Problem to work on | Say the number of lines in the records below that hold the word "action", and only that number.

(Collected data entries)

§ §

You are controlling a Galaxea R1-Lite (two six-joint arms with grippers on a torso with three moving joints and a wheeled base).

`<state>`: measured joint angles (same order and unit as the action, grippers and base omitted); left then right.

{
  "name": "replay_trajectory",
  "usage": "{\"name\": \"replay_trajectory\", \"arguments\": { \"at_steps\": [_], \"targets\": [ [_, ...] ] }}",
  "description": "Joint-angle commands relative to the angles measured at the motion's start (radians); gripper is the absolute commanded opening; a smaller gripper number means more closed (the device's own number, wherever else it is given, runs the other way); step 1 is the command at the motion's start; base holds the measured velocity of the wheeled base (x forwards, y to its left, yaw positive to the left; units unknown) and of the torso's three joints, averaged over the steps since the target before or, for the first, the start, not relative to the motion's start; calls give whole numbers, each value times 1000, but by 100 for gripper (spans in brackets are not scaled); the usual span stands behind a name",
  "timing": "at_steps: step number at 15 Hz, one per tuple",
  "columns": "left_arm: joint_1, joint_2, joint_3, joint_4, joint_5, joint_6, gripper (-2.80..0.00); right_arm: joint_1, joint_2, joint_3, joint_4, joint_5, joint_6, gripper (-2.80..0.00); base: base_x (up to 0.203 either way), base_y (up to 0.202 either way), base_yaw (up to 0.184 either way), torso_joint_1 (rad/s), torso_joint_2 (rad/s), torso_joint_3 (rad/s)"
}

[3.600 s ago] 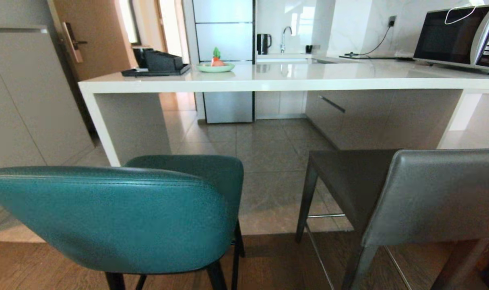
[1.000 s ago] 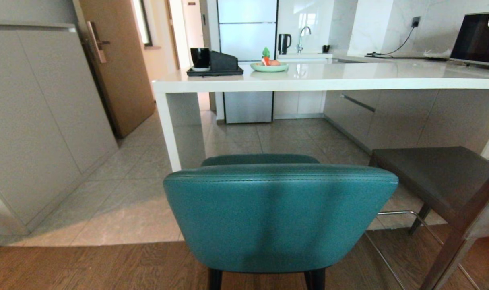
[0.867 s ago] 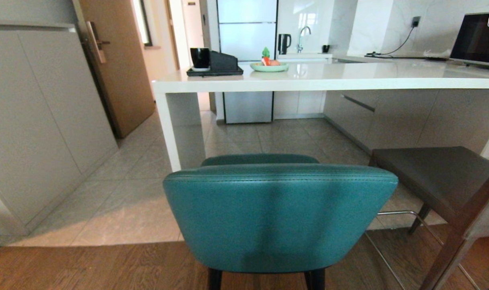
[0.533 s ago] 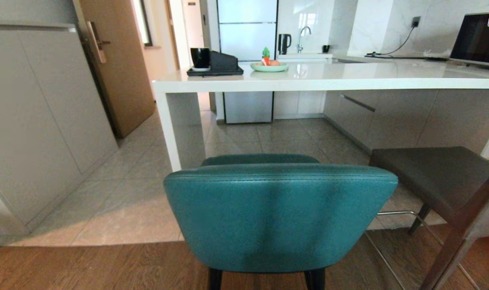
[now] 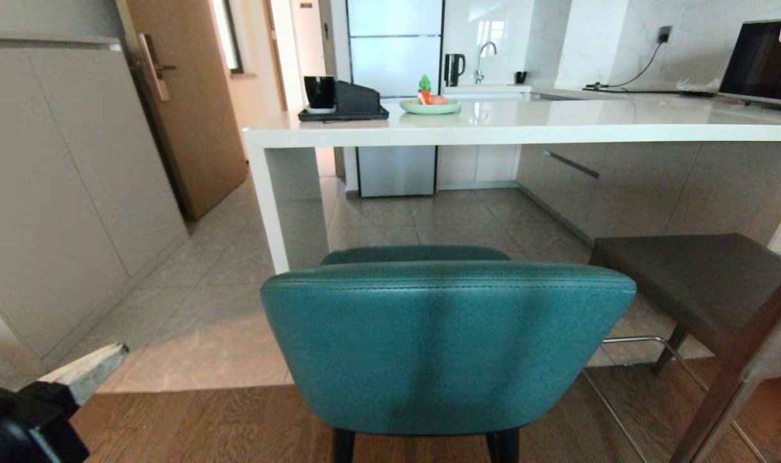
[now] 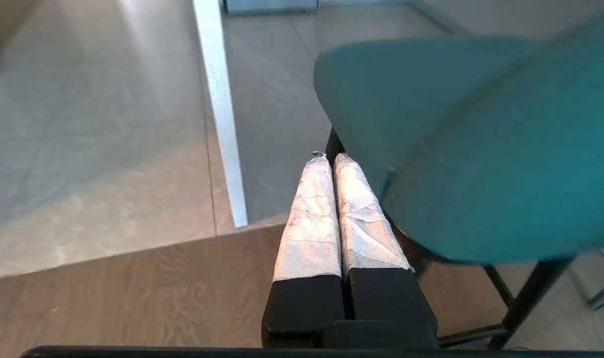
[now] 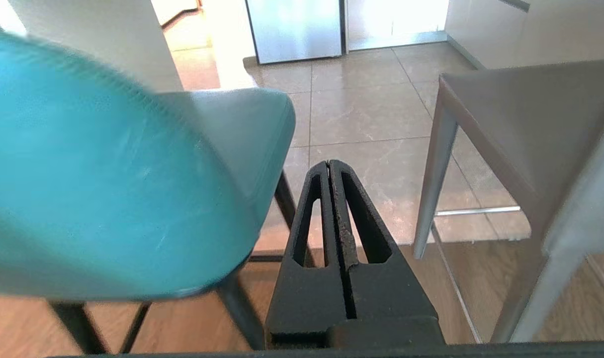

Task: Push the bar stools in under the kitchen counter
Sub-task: Push the blue chair back under the dining table

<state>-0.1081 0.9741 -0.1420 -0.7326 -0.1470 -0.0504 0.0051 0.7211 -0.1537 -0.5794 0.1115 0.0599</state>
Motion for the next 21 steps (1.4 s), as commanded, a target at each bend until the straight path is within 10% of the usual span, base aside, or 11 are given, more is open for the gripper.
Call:
{"name": "replay_trajectory", "arguments": {
  "at_steps": [1,7,21],
  "targets": [
    [-9,367,51,-326,0,-1,-280,2,263,25,-203,7,-17,-280,0,0,0,0,0,0],
    [-54,780,89,-795,45,0,-280,106,610,29,-545,12,-65,-280,0,0,0,0,0,0],
    [-334,884,-91,-797,184,1,-280,292,780,-43,-632,-85,-63,-280,0,0,0,0,0,0]
  ]
}}
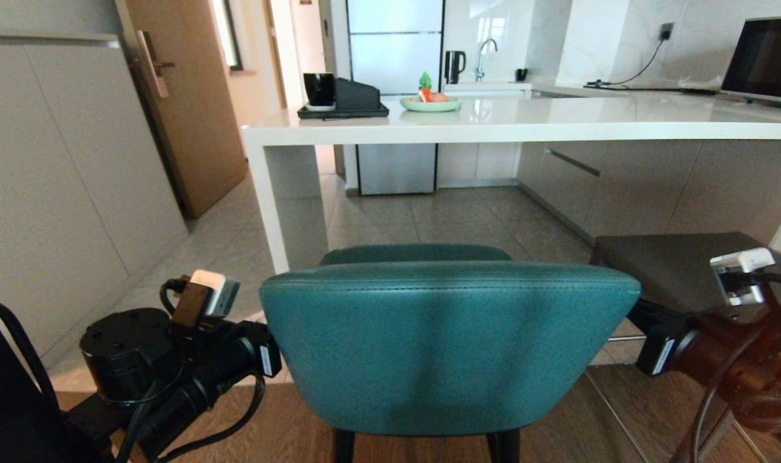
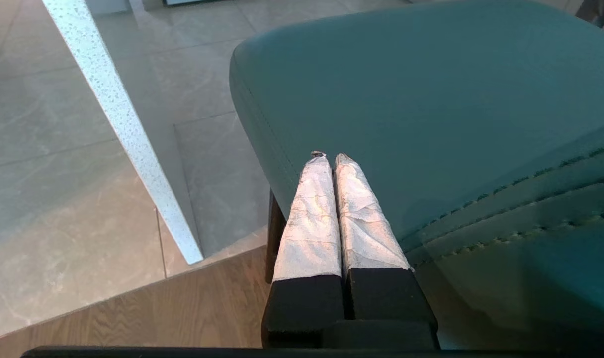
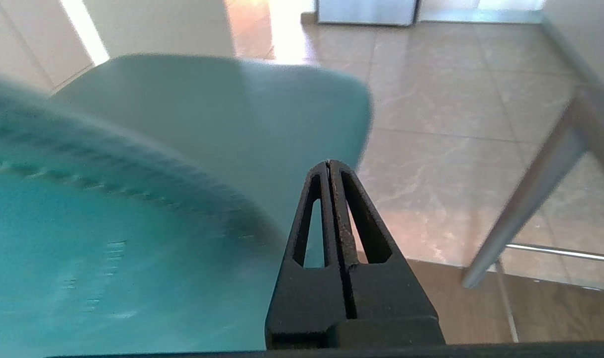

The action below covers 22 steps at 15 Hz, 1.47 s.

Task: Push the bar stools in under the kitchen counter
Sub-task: Push the blue chair back under the dining table

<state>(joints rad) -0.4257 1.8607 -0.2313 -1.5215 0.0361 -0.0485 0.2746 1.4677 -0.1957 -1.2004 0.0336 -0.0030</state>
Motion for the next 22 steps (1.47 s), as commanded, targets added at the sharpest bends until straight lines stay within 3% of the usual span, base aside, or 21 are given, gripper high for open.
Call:
{"name": "replay_trajectory", "arguments": {
  "at_steps": [1,5,13,18,22],
  "targets": [
    [-33,-2,-2,-9,14,-1,-280,37,54,-2,-33,-17,0,-280,0,0,0,0,0,0],
    [-112,7,-27,-9,80,-4,-280,90,136,-3,-127,-72,1,-280,0,0,0,0,0,0],
    [-97,30,-72,-9,87,-1,-280,92,192,-99,-130,-80,0,-280,0,0,0,0,0,0],
    [-99,40,-77,-9,85,-1,-280,102,298,-241,-130,-82,-3,-280,0,0,0,0,0,0],
    [-76,93,-197,-9,87,4,-280,104,324,-263,-130,-83,-3,-280,0,0,0,0,0,0]
  ]
}}
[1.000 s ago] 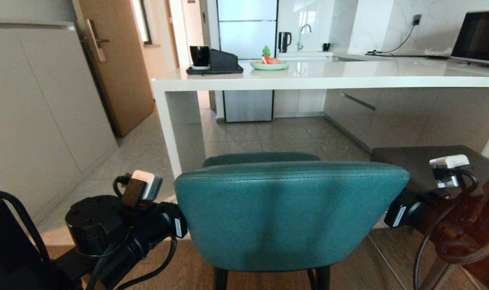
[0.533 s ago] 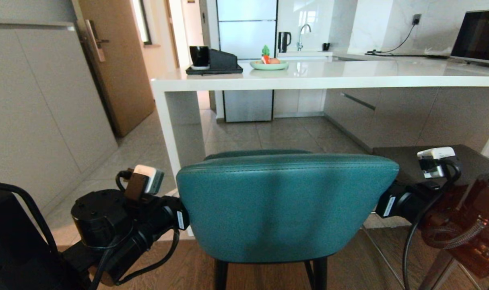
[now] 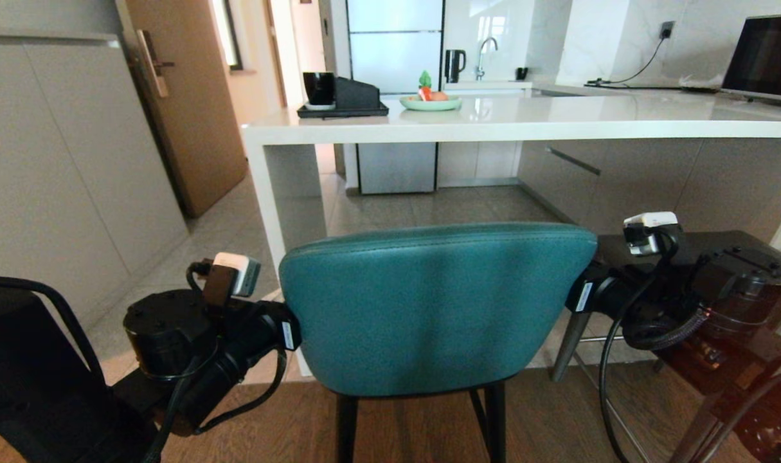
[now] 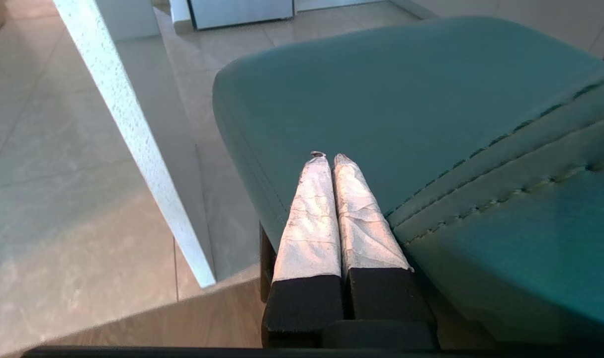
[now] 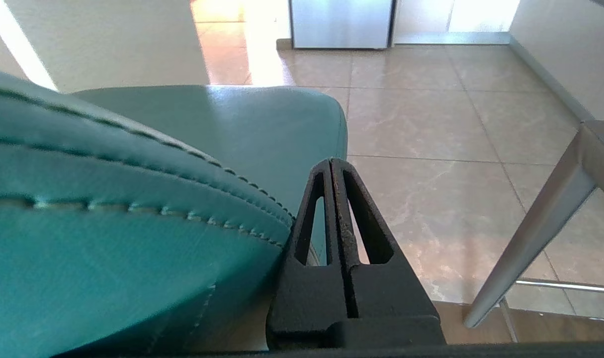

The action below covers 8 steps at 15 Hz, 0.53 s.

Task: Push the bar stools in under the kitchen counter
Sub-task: Push the blue chair back under the dining table

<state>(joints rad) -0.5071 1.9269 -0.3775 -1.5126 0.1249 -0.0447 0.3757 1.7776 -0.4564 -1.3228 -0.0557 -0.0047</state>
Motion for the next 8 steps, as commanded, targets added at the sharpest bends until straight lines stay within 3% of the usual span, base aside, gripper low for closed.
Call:
{"name": "replay_trajectory", "arguments": {
  "at_steps": [1,5,8],
  "targets": [
    [6,29,-84,-8,-2,2,-280,3,14,-2,-7,7,-1,-280,0,0,0,0,0,0],
    [22,50,-223,99,-3,3,-280,8,20,-4,-7,8,-1,-280,0,0,0,0,0,0],
    [33,55,-254,135,-4,5,-280,-3,60,-34,-7,11,-1,-280,0,0,0,0,0,0]
  ]
}}
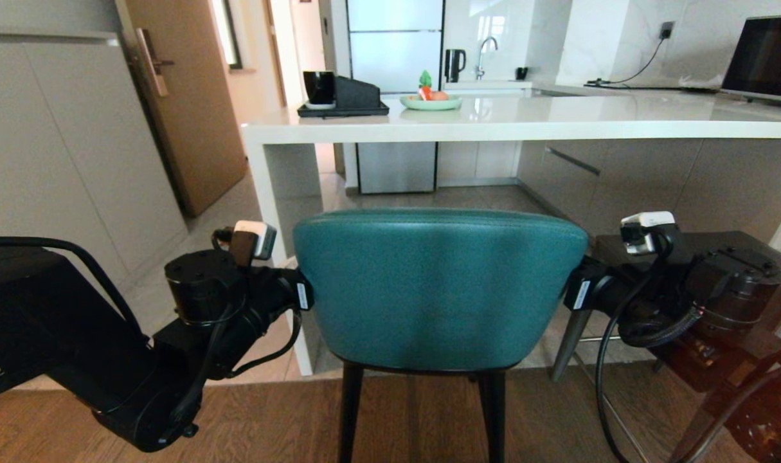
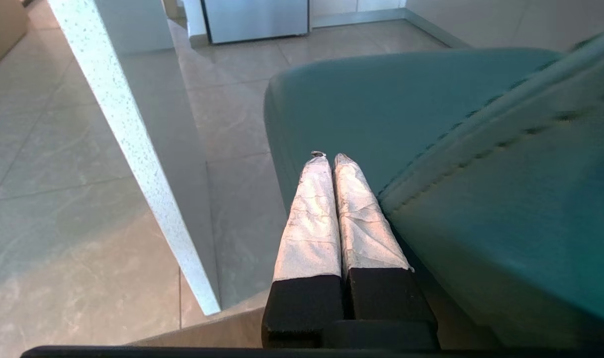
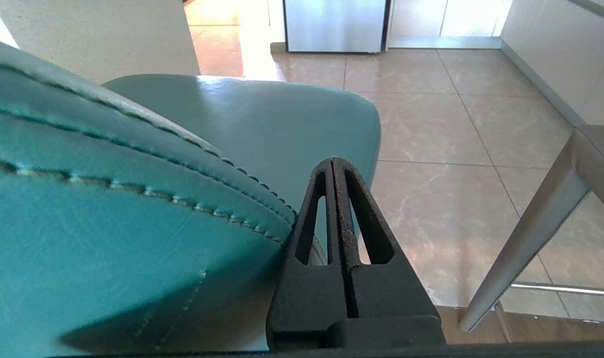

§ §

The completed task | 3